Circumstances in which the appeal is made
2 The appellants are citizens of Sri Lanka. Only the first appellant (“the appellant”) made claims. The other appellants rely on membership of the appellant’s family. Before the Tribunal the appellant claimed to have a well-founded fear of persecution from members of the political party, People’s Alliance (“PA”), due to his involvement with the major opposing party, United National Party (“UNP”). The appellant provided the UNP with limited assistance during the 2002 and 2004 elections. His involvement was restricted to handing out pamphlets, hanging flags, attending meetings and rallies, and participating in fundraising activities. The appellant alleged that on the night of the 2004 elections his house was stoned and surrounded by armed people. The appellants were also threatened by telephone and on one occasion the wife was threatened at gunpoint. The appellant also alleged that he was physically attacked outside his home shortly after the 2004 elections.
3 The Federal Magistrate established that the major criticism of the appellant was the reasoning of the Tribunal. The Federal Magistrate found the decision of the Tribunal was based on findings of fact. The Tribunal accepted that the appellant was a member of the UNP and provided assistance to the party during the elections. But it did not accept the claim that he was harmed. Whilst the Tribunal accepted certain claims such as the appellant’s involvement in the UNP, it did not find that the level of his involvement was such that it resulted in, or would in the future result in, a risk of harm. The Tribunal considered each claim separately and cumulatively, finding that the appellant faced no real chance of persecution.
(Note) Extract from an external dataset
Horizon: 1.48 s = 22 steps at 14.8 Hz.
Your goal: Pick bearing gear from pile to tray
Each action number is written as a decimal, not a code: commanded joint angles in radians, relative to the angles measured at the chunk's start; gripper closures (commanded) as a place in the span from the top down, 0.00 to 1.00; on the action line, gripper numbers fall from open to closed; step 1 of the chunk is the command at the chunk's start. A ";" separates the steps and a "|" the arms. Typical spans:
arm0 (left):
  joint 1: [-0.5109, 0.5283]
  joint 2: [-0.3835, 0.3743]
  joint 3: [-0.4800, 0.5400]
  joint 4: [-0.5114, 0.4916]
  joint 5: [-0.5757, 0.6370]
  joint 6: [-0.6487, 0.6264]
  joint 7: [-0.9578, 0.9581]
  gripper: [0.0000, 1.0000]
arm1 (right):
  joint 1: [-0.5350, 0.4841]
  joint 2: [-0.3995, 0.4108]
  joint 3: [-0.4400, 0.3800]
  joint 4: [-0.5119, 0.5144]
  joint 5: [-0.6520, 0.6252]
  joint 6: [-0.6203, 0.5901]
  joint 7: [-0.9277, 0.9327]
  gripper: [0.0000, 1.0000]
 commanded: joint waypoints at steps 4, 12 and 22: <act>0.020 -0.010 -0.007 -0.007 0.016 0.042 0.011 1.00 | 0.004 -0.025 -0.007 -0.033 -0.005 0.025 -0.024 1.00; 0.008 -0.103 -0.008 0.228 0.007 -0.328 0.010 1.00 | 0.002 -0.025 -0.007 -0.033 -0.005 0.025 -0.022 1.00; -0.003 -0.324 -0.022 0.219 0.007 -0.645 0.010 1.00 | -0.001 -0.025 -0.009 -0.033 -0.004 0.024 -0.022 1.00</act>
4 The appellant submitted that harm to a UNP branch organiser and the death of a journalist shortly before the Tribunal hearing was not taken into account by the Tribunal. The appellant also contended before the Federal Magistrate that he had been denied natural justice because the Tribunal had failed to notify him of certain country information referred to in its reasons, being a United Kingdom Home Office report and a European Union report. The Federal Magistrate found that the information was of the same nature as that which had been dealt with by the appellant in both his visa application and his evidence before the Tribunal.
5 The Federal Magistrate also referred to the findings of the Tribunal that there was adequate police protection available to the appellant and that even a change of political power would not result in the police shifting allegiance so that they would refuse to entertain complaints from citizens involved in political issues. The Federal Magistrate concluded that there was no jurisdictional error in the decision of the Tribunal.
6 The appellant filed a notice of appeal on 15 March 2006. The appellant claimed the decision of the Tribunal was made without jurisdiction or was affected by an error of jurisdiction due to the Tribunal failing to take into account relevant material.
THE DECISION OF THE TRIBUNAL
7 On 12 August 2005 the Tribunal handed down its decision affirming the delegate’s decision. The Tribunal found that there was not a real chance that the appellant would be persecuted for his political opinion and that the appellant therefore did not have a well-founded fear of persecution for a Refugees Convention reason.
8 The Tribunal accepted that the appellant was a member of the UNP and had provided some assistance during the elections in December 2002 and April 2004. Nevertheless the Tribunal was not satisfied that the appellant’s involvement with the UNP was of such significance that it would attract future persecution. The Tribunal did not accept that the appellant’s position within the party was such that he would have been targeted or would be targeted in the future. While it was accepted that the appellant received threats and was harassed after the December 2002 elections, the Tribunal found this did not amount to serious harm.
9 Further, the Tribunal was not satisfied that the appellant had ever been harmed as a result of providing assistance in the April 2004 elections. The Tribunal did not accept that the appellant received telephone threats in December 2003 or that he had moved house in January 2004, which he submitted before the Tribunal at the hearing but had not previously raised in his written submissions. The Tribunal noted that the appellant remained in Sri Lanka for three months after he was granted a visa to travel to Australia and that this delay did not demonstrate a fear of harm.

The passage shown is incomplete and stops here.